Did you think Barack Obama was going to follow his predecessor, George W. Bush, and fade into the background after eight years in the White House?
Yeah, think again. Obama can't stand being out of the spotlight for even one minute, which is why last week he embarked on an five-day trip to China, India and France, where he met with foreign leaders as if he were some sort of shadow president.
In Paris on Saturday, Obama said there is a “temporary absence of American leadership” when it comes to tackling climate change.
“I grant you that at the moment we have a temporary absence of American leadership on the issue,” the former president said, drawing laughter from French former ministers and CEOs at the invitations-only event, which was closed to the press.
Trump, who campaigned on "America First" and ripped the Paris accord on climate, pulled out of the lopsided deal once he took office. He has argued that the deal allowed China and India — where Obama coincidentally traveled to on his tour — to do whatever they like, while the United States would be caught up in regulations and bureaucracy.
But at least one world leader sought to put a little distance between himself and Obama.
"Earlier in the day, Obama had lunch with President Emmanuel Macron at the Elysee palace — although the French presidency told Reuters that was in a 'private capacity' and did not publicize the event with the usual tweet or official photo," Reuters reported.
On his trip to Paris, Obama rambled on about other things he doesn't like — as if anyone cares. Once again, he told European leaders how to govern their own countries.

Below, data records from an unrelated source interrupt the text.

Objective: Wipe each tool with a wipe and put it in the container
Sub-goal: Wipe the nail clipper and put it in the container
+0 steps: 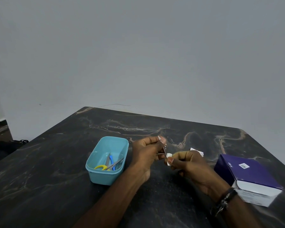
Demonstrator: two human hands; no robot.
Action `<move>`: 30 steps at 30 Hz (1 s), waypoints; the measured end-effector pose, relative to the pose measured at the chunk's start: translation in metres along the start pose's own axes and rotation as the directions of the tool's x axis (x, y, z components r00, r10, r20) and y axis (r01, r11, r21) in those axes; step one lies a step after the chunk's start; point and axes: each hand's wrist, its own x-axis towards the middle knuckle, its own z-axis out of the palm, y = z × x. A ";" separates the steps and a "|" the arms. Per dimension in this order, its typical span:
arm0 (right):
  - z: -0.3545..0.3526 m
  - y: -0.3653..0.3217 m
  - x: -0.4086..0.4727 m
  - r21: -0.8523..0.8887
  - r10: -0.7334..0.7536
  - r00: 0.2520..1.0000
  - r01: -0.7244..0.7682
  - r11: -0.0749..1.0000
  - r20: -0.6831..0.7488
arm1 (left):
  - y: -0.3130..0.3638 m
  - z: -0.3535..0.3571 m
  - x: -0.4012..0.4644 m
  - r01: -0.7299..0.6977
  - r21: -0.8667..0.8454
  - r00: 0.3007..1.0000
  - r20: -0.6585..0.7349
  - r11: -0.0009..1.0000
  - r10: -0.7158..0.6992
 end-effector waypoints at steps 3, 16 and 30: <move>0.002 0.000 0.000 0.008 -0.032 0.999 0.032 0.999 -0.029 | -0.001 -0.001 0.000 0.042 0.091 0.998 0.035 0.995 -0.045; 0.003 0.001 -0.002 -0.077 -0.003 0.995 0.011 0.997 0.097 | 0.002 -0.002 0.000 0.036 0.098 0.999 -0.006 0.994 -0.036; 0.007 0.001 -0.001 -0.085 -0.046 0.994 0.054 0.995 0.096 | -0.001 0.002 -0.005 -0.097 0.154 0.993 -0.052 0.983 0.106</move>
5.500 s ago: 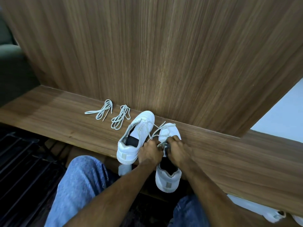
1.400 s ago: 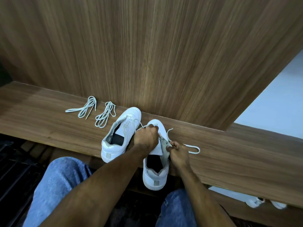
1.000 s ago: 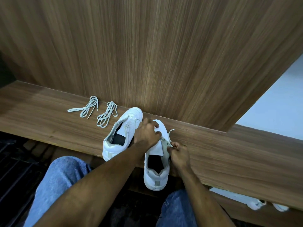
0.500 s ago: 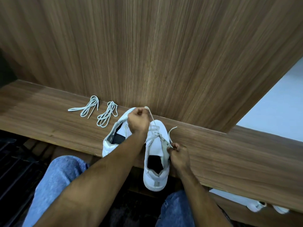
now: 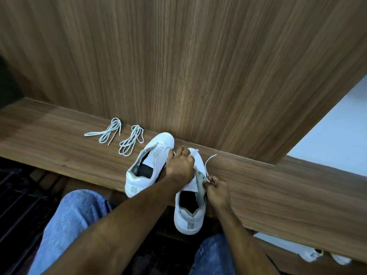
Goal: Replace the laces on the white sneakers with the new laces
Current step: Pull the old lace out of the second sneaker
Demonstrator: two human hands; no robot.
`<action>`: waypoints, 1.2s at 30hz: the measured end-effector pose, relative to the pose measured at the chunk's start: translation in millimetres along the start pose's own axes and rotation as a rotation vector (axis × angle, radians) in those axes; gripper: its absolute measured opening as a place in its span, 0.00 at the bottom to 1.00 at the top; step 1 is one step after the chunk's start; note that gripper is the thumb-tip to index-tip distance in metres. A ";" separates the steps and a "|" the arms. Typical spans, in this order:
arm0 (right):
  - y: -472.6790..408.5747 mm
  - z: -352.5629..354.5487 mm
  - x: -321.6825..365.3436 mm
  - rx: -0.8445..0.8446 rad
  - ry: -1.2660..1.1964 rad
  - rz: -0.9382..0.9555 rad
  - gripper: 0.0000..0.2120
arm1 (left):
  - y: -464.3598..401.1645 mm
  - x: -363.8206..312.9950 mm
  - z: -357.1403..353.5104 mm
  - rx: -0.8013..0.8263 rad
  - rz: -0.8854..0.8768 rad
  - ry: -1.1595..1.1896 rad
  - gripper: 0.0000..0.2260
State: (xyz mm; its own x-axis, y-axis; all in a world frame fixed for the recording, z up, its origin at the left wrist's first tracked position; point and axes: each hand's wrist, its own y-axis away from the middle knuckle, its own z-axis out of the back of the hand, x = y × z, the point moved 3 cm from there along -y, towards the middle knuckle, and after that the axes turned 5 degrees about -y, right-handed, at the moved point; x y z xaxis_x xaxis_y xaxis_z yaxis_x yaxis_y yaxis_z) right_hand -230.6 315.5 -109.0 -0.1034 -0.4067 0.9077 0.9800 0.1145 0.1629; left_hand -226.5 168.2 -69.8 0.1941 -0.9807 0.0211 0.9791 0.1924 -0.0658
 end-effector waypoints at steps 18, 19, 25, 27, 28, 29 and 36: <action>-2.3 -1.3 -4.5 0.007 -0.005 0.001 0.06 | -4.0 27.6 51.0 -0.312 0.270 0.444 0.19; -2.6 -1.3 -5.0 0.012 -0.012 0.003 0.07 | -2.8 19.6 40.8 -0.201 0.175 0.341 0.19; -0.2 -1.0 -2.6 0.003 -0.025 -0.005 0.06 | 8.5 -1.4 12.0 -0.007 0.042 0.046 0.16; 0.1 -0.5 -2.3 -0.008 -0.028 -0.011 0.06 | 6.3 -0.8 20.1 -0.076 0.015 0.032 0.14; 0.6 -1.0 -2.1 -0.011 -0.034 -0.012 0.05 | 3.6 2.7 25.4 -0.118 0.032 0.084 0.13; 1.3 -0.7 -1.4 -0.015 -0.040 -0.009 0.04 | 0.6 7.5 34.0 -0.170 0.092 0.187 0.11; 5.9 1.0 3.5 -0.003 -0.045 0.002 0.12 | -15.8 51.8 85.8 -0.577 0.581 0.995 0.04</action>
State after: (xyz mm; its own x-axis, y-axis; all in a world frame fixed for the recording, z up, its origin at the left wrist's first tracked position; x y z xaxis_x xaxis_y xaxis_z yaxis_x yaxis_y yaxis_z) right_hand -225.4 315.7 -104.5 -0.1086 -0.3655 0.9245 0.9808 0.1123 0.1597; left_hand -226.8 117.2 18.0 0.2081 -0.4092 -0.8884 0.5505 0.7998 -0.2394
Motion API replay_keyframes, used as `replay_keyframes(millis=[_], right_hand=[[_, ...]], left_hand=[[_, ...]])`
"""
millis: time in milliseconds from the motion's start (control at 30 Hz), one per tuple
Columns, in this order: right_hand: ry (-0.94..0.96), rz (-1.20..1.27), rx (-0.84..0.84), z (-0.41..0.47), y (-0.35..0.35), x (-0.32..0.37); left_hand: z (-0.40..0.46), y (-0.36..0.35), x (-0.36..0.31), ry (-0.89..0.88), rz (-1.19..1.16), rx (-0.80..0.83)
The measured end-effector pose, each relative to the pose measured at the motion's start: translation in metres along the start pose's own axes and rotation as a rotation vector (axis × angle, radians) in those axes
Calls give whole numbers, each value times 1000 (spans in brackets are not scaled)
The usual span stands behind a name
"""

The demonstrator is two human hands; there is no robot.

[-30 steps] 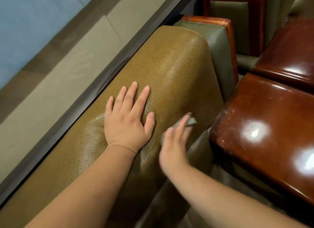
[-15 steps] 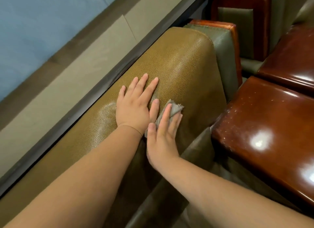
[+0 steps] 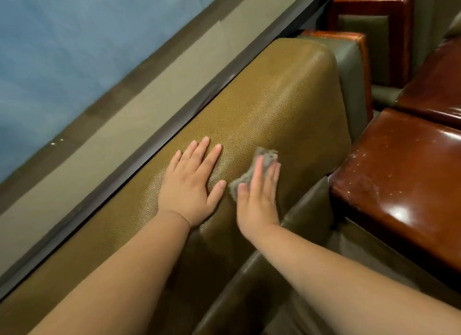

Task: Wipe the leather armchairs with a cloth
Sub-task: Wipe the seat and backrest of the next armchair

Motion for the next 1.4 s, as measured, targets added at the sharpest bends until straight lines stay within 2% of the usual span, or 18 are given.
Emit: replay_keyframes(millis=[100,200,267,400,467,533,633,767,867,900,967,1000,1067,1133,1200,1267,1333,1400], right_hand=[[-565,98,-97,3,14,-112],[-771,273,-73,0,3,-124],[-573,267,-131,12,-5,-75],[-140,42,63,-7,-23,-7],[-149,-52,73,-17,-16,-43],[-298,-221,112,-22,-8,-102],[-492,-169,104,-33,-8,-127],[-126,72,71,-33,-33,1],[-7,35,83,-35,-37,2],[-49,-82,95,-36,-36,-25],[-362,-229,191,-45,-40,-107],[-550,-188,202,-51,-36,-134],[-675,-85,175,-49,-36,-123],[-553,76,153,-40,-39,-57],[-123,89,111,-37,-34,24],[25,74,93,-41,-30,48],[10,-47,67,-37,-32,14],[-235,-88,46,-34,-31,-51]], left_hand=[[-2,-6,-1,-13,42,-30],[-3,-6,0,-18,42,-53],[-4,-6,3,-22,24,-85],[-5,-7,3,-38,-7,-100],[-6,-7,2,-38,-4,-91],[-8,-8,2,-39,2,-91],[-6,-9,1,-47,12,-92],[-3,-7,6,-54,-7,-115],[-2,-10,7,-56,-19,-115],[-3,-11,6,-54,-17,-110],[-7,-11,4,-40,-10,-106],[-7,-10,3,-41,-4,-108],[-7,-7,3,-51,0,-117],[-2,-3,7,-56,-9,-150],[2,-4,6,-66,-40,-155],[1,-7,6,-55,-65,-143],[-1,-9,6,-47,-55,-134],[-3,-9,5,-45,-41,-122]])
Point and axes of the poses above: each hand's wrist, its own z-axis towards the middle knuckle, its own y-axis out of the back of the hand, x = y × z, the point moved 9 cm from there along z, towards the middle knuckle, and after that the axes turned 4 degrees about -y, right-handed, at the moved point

In comments likely to raise eyebrows in Brussels, Obama said that although Europeans should not take for granted what the European project has accomplished since the end of World War Two, decision-making in the EU could be improved.
"I think for example that the European Union needs to recognize that micro-managing every single aspect of life within Europe gets people frustrated," he said.
"So there are ways of streamlining and improving the functioning of the European Union, but the European project itself, the Union itself is something that is worth preserving," he added.
On his departure from the White House, Bush famously announced that he would not comment on every jot and tittle of his successor. Obama, he said, has “got a hard enough job without everybody else trying to, you know, give him advice."
A classy move, but one that Obama is clearly unable to emulate.